Aim:
The aim of this study was to identify the location and scope of practice of cancer care coordinators (CCCs) in Victoria.
Method:
An online survey was disseminated through 14 peak organisations for oncology health professionals (including COSA) to individuals whose work involved coordinating the care of cancer patients.
Results:
Analysis was conducted on a sample of 91 survey respondents. Overall, 26.4% (n=24) reported a job title of Cancer Care Coordinator; 67.0% (n=61) reported they were specifically funded to coordinate the care of cancer patients and 30.8% (n=28) devoted all their time to this task.
CCCs worked with patients in outpatient (n=76, 83.5%), inpatient (n=62, 68.1%) and community (n=37, 40.6%) settings. Tasks frequently undertaken included assessing patient clinical and supportive care needs (n=77, 84.6%) and providing patients with information about their cancer (n=67; 73.6%).
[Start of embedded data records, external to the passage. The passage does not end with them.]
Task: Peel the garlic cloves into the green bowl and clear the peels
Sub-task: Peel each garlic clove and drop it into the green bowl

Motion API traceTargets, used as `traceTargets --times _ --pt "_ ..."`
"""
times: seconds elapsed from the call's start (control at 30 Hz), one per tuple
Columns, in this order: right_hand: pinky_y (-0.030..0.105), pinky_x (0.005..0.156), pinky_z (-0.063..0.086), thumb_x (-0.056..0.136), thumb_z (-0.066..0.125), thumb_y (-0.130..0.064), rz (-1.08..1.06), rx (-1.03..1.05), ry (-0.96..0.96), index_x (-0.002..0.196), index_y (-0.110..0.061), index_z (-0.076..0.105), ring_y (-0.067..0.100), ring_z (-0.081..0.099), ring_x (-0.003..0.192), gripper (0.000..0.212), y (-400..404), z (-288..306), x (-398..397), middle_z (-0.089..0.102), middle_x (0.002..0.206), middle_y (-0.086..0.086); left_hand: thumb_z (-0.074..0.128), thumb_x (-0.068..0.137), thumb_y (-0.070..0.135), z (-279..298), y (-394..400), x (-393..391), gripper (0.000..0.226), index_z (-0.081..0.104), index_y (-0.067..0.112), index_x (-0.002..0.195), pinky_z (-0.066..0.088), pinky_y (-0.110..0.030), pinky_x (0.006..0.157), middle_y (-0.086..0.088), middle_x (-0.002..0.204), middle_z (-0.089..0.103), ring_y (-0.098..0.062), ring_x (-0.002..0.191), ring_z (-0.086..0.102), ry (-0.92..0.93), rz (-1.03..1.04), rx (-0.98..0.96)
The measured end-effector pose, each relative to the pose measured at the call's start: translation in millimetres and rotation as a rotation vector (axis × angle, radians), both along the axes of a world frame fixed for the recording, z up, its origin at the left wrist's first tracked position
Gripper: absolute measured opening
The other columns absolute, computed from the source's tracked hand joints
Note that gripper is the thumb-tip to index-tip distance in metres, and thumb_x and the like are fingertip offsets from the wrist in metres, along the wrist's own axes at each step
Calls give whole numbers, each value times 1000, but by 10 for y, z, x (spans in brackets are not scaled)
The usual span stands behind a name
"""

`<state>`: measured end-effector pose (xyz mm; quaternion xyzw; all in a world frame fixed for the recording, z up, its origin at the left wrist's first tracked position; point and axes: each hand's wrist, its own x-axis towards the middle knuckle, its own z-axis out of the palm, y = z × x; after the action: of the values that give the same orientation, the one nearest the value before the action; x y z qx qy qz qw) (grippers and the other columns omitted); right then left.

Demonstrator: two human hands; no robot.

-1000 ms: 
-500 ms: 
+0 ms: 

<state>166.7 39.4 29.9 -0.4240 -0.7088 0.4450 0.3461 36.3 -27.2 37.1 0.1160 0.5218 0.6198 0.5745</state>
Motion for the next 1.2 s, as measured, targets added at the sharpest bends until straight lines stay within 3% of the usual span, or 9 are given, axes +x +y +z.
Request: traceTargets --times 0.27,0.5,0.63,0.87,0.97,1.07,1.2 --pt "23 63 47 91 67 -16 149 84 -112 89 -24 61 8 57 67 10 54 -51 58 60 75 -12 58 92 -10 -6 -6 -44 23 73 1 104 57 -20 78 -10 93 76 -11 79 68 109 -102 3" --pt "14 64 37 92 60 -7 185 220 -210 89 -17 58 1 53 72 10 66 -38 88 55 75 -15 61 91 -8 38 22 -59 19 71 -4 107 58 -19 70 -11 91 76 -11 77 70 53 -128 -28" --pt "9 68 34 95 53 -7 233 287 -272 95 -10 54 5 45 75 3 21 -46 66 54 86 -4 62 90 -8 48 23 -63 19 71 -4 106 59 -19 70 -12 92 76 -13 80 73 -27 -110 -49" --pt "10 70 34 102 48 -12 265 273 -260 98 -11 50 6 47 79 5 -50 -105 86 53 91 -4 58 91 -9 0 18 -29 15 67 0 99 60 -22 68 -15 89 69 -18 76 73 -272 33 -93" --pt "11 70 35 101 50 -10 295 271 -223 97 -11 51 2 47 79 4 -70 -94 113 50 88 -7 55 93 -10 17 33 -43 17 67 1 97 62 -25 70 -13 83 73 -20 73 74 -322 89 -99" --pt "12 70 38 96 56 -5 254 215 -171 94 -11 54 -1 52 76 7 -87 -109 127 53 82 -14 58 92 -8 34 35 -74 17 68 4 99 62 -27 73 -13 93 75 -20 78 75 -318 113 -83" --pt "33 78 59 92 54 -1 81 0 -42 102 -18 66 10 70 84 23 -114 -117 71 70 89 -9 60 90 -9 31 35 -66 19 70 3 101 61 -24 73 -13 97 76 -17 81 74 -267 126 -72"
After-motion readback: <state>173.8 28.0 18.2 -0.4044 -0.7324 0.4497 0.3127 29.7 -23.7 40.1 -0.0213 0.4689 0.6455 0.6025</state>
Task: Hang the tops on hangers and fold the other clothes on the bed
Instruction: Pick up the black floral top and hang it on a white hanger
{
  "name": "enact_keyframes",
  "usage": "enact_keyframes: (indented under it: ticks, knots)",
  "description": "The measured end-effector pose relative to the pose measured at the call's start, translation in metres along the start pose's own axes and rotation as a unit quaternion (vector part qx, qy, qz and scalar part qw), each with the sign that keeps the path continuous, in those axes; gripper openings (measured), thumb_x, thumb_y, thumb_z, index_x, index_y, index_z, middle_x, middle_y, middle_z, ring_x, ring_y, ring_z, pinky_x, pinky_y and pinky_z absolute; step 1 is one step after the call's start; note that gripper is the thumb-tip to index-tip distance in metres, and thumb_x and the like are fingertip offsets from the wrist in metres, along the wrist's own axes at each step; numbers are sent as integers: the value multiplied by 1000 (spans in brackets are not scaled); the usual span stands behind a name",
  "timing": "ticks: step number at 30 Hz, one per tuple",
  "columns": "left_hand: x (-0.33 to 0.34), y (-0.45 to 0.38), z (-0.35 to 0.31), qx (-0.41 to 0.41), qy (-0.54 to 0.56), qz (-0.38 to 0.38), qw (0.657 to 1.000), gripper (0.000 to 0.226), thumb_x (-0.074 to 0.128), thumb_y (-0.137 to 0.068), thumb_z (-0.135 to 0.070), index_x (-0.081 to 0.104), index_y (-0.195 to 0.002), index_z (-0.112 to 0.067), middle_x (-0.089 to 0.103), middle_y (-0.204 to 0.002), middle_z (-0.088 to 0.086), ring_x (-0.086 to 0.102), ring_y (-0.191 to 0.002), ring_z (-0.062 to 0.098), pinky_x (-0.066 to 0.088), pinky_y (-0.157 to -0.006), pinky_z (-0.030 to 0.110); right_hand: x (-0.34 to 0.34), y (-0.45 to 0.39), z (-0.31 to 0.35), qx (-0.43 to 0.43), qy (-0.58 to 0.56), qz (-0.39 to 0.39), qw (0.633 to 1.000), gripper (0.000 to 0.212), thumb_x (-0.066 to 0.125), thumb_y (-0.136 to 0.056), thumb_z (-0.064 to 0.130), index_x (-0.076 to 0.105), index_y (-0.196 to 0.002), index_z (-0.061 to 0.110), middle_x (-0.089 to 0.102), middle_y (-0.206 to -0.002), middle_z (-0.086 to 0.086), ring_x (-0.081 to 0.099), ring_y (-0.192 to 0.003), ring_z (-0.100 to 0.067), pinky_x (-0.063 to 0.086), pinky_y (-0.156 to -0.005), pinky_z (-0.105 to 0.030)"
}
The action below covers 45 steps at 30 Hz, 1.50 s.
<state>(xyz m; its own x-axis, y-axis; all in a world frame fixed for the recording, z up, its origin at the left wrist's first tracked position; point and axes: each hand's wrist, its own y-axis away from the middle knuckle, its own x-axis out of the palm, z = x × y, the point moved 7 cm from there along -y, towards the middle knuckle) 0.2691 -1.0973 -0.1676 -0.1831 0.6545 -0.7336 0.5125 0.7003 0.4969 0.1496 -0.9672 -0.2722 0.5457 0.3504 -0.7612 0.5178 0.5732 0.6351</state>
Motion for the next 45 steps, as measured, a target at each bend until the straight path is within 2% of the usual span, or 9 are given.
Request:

The majority of CCCs had a nursing background (n=83; 91.2%); 80.2% (n=73) worked in public health services; 37.4% (n=34) were located in rural Victoria; and more than half worked part-time (n=49, 53.8%). The majority were funded by public health services (n=55, 60.4%) or philanthropy (n=19, 21.0%).
Compared with their metropolitan counterparts, rural CCCs were more likely to be funded by philanthropy (p=0.002); work part-time (p=0.017); and work with patients in the community (p<0.001). In 37.4% (n=34) of cases patients were required to have a particular type of cancer to receive care coordination. Positions funded by philanthropy were more likely to have this requirement (p=0.002).
Conclusions:
The CCC workforce in Victoria is diverse and the service differs according to location and funding source. There may be inequities in care, with people living in particular areas, attending particular health services or with certain tumour types more likely to receive cancer care coordination. Further research is required to determine opportunities for improving CCC access to all patients.